Ces fautes quotidiennes et la correction qu'elles entraînaient durèrent deux mois à peu près, et M. Arnault commençait à craindre que Ramponneau, qui, du reste, possédait une foule de talents d'agrément, comme de faire le mort, de monter la garde, de fumer la pipe, de sauter pour l'empereur, ne fût inéducable... – J'en demande pardon ! ne trouvant pas le mot que je cherche, je crois que j'en fais un. – M. Arnault, dis-je, commençait à craindre qu'il ne fût inéducable sur ce seul point, lorsqu'un jour, Ramponneau, qui venait de commettre son crime accoutumé, voyant son maître tellement plongé dans sa tragédie de Guillaume de Nassau, qu'il ne paraissait pas s'apercevoir le moins du monde de ce qui venait d'arriver, alla le tirer par le bas de sa robe de chambre. M. Arnault se retourna. Ramponneau fit deux ou trois gambades pour attirer son attention. Puis, lorsqu'il fut bien sûr de l'avoir captivée, il alla droit vers la chose que nous avons appelée le corps du délit, et s'y frotta de lui-même sans y être contraint ni forcé, avec une répugnance visible, il est vrai, mais avec une touchante résignation.
Le pauvre animal s'était trompé ! Il avait cru que les coups de fouet, et la punition qui en était la suite, n'avaient d'autre but que de lui apprendre à se frotter le nez tout seul dans l'objet en question.
L'éducation de Ramponneau était complètement faussée, et il conserva toute sa vie ce défaut, auquel la muselière dont il fut doté n'apporta qu'une légère amélioration.
J'ai parlé de cet esprit de riposte si rapide et si remarquable chez M. Arnault. J'en citerai d'abord deux exemples ; puis, en leur lieu et place, ceux qui se présenteront plus tard.
Un jour, je descendais avec lui la rue de la Tour-des-Dames. Un élégant qui conduisait un tilbury, et qui n'était pas maître de son cheval dans cette rapide descente, manque de l'écraser. M. Arnault n'était pas endurant.
- Fichu polisson, dit-il, ne pouvez-vous donc pas faire attention à ce que vous faites ?

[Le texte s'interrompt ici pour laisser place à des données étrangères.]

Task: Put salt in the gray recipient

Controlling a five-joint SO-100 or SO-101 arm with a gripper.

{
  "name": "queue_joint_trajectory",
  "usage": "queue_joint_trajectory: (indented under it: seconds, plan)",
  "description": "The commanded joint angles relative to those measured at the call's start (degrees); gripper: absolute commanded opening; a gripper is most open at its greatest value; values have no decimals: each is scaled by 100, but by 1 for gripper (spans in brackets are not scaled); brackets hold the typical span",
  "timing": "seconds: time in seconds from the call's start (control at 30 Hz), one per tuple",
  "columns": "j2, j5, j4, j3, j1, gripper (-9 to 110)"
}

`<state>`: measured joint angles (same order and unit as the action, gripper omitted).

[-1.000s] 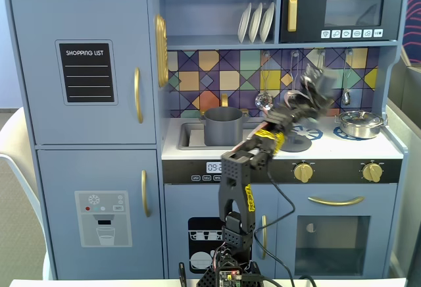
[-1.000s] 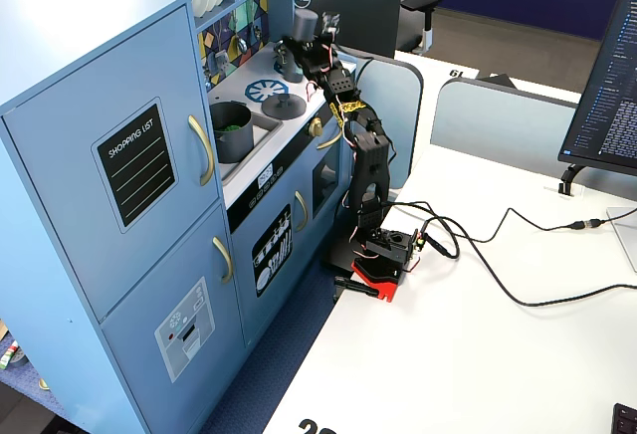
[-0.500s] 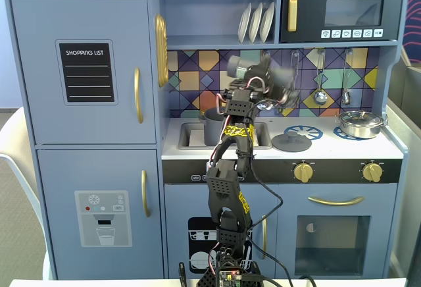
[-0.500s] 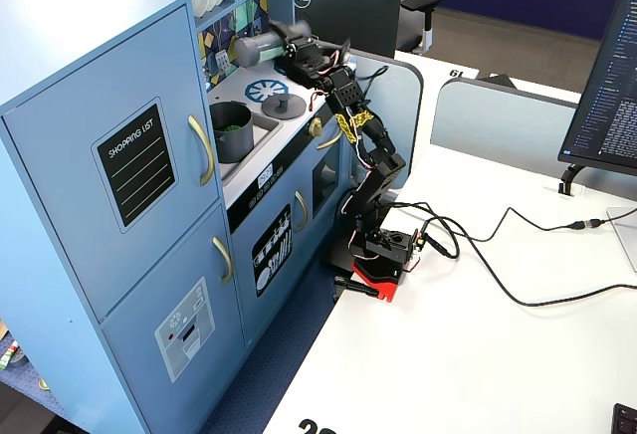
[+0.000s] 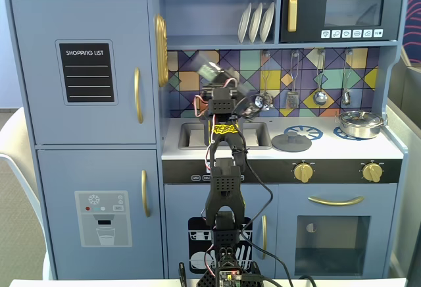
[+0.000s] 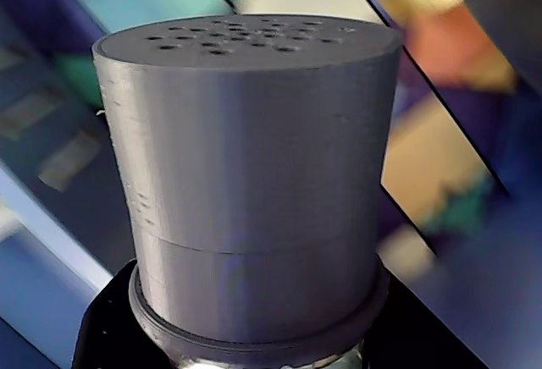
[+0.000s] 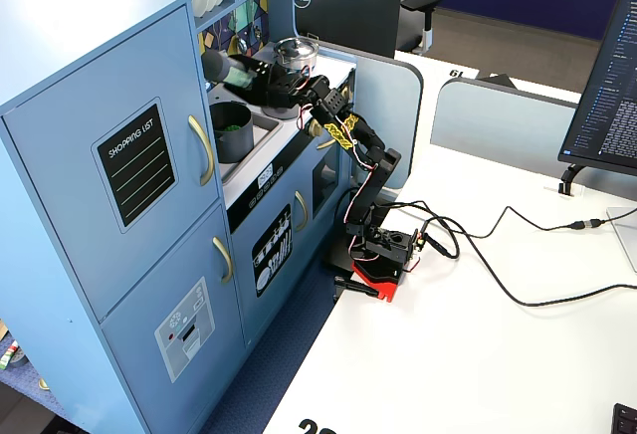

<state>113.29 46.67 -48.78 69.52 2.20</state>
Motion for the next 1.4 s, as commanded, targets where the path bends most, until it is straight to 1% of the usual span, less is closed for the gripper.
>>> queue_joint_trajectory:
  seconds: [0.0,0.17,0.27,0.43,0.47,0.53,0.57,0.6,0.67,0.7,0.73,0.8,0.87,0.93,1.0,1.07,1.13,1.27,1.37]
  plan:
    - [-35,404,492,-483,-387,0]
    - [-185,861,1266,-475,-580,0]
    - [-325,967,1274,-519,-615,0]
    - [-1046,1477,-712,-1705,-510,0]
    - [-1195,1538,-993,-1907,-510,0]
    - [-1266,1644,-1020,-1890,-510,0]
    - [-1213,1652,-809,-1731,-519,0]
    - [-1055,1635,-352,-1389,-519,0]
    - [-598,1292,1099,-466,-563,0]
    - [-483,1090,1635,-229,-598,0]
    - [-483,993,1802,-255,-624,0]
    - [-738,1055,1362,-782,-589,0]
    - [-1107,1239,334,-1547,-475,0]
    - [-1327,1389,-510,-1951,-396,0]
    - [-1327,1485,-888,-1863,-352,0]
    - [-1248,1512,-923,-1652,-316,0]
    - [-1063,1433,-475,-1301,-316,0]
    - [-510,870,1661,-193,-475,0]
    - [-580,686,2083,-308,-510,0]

- Comment, fichu polisson ? s'écrie le jeune homme.
- Eh ! oui, répète M. Arnault, fichu polisson !
- Monsieur ! vous me rendrez raison de cette insulte !... Voici mon adresse.
- Votre adresse !... répond M. Arnault, gardez-la pour conduire votre cheval.
Un autre jour, aux Champs-Elysées, il passait à côté d'un prêtre sans le saluer. Nous avons dit que M. Arnault avait la vue très courte. D'ailleurs, il n'aimait pas beaucoup les hommes noirs, comme on les appelait à cette époque.
Le prêtre, qu'il avait presque coudoyé, se retourne.
- Voyez-vous ce jacobin, dit-il, qui me coudoie, et qui ne me salue pas ?
- Monsieur, lui répondit M. Arnault, ne soyons pas plus exigeant que l'Evangile : Hors de l'Eglise, pas de salut !
Je m'aperçois que, dans tout cela, j'ai oublié madame Arnault, qui pouvait avoir quarante ans lorsque je lui fus présenté, et qui, à cet âge, était encore une charmante femme, petite, brune, ronde, jolie, pleine de grâces et d'esprit.
Madame Arnault fut parfaitement bonne pour moi pendant cinq ans, puis cela changea.
Peut-être aussi fut-ce ma faute ; on en jugera à l'occasion.